From e02f0d3970404bfea385b6edb86f2d936db0ea2b Mon Sep 17 00:00:00 2001
From: Pablo Neira Ayuso <pablo@netfilter.org>
Date: Mon, 22 Aug 2022 11:06:39 +0200
Subject: [PATCH] netfilter: nf_tables: disallow binding to already bound chain
Patch-mainline: v6.0-rc3
Git-commit: e02f0d3970404bfea385b6edb86f2d936db0ea2b
References: CVE-2022-39190 bsc#1203117
Update nft_data_init() to report EINVAL if chain is already bound.
Fixes: d0e2c7de92c7 ("netfilter: nf_tables: add NFT_CHAIN_BINDING")

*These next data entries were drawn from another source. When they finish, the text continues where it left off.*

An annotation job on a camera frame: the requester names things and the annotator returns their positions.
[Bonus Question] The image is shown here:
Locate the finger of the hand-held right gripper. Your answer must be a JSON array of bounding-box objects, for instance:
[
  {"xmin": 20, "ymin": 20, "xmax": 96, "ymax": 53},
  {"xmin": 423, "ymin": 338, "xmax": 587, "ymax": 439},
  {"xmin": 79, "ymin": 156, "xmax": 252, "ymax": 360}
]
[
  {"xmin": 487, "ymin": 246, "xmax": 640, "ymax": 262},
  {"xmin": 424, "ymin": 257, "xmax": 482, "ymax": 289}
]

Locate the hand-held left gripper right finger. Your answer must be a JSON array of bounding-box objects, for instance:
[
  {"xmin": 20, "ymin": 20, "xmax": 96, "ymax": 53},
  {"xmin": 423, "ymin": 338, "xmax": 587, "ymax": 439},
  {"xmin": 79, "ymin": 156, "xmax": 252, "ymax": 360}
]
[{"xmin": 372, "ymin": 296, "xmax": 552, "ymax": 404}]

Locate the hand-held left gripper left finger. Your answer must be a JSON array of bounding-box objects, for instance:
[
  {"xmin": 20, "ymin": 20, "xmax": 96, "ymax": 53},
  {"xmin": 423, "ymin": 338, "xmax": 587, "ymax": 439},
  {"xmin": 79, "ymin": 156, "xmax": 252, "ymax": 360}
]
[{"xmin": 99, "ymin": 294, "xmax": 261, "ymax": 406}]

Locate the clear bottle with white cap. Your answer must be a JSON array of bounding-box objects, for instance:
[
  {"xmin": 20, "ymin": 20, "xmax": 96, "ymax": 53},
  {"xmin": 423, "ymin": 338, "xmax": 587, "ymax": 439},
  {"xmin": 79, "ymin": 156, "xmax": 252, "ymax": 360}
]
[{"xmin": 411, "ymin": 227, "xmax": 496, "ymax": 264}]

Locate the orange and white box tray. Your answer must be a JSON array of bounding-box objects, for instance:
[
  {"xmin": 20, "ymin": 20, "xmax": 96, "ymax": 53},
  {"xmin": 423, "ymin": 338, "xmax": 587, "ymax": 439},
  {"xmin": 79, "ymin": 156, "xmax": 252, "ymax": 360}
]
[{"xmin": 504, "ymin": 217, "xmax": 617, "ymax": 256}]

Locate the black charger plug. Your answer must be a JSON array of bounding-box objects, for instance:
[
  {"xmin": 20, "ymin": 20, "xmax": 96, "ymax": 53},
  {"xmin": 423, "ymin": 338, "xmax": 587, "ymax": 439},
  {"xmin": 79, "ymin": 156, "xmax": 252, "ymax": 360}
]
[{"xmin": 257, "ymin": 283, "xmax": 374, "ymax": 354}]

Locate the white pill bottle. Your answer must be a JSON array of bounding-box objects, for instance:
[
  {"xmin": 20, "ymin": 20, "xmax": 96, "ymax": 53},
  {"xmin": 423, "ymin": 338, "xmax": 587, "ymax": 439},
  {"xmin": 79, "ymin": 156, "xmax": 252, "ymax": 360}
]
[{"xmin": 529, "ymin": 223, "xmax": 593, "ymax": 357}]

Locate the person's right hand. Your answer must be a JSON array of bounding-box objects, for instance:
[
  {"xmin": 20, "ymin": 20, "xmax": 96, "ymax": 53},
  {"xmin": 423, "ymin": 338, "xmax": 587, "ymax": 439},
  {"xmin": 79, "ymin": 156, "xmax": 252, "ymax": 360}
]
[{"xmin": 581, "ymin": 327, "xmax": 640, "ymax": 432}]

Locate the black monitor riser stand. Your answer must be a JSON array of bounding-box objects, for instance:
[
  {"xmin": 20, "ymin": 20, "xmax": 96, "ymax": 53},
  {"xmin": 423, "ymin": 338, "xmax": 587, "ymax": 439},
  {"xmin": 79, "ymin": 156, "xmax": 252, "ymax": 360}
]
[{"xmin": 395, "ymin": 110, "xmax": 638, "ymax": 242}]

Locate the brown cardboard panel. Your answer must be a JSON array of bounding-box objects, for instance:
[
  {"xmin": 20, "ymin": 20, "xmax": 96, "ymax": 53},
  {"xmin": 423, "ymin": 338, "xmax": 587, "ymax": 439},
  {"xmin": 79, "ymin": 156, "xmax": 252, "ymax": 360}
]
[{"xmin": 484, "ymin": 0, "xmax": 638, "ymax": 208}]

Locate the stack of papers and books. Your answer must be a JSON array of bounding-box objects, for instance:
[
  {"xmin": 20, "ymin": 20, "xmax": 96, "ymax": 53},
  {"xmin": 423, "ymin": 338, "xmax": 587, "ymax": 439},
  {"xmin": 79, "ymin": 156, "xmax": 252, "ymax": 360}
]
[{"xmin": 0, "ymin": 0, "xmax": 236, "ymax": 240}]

Reported-by: Gwangun Jung <exsociety@gmail.com>
Signed-off-by: Pablo Neira Ayuso <pablo@netfilter.org>
Signed-off-by: Denis Kirjanov <dkirjanov@suse.de>
---
net/netfilter/nf_tables_api.c | 2 ++
1 file changed, 2 insertions(+)
diff --git a/net/netfilter/nf_tables_api.c b/net/netfilter/nf_tables_api.c
index 72c066a33416..2ee50e23c9b7 100644
--- a/net/netfilter/nf_tables_api.c
+++ b/net/netfilter/nf_tables_api.c
@@ -9407,6 +9407,8 @@ static int nft_verdict_init(const struct
return PTR_ERR(chain);
if (nft_is_base_chain(chain))
return -EOPNOTSUPP;
+ if (nft_chain_is_bound(chain))
+ return -EINVAL;
chain->use++;
data->verdict.chain = chain;
--
2.16.4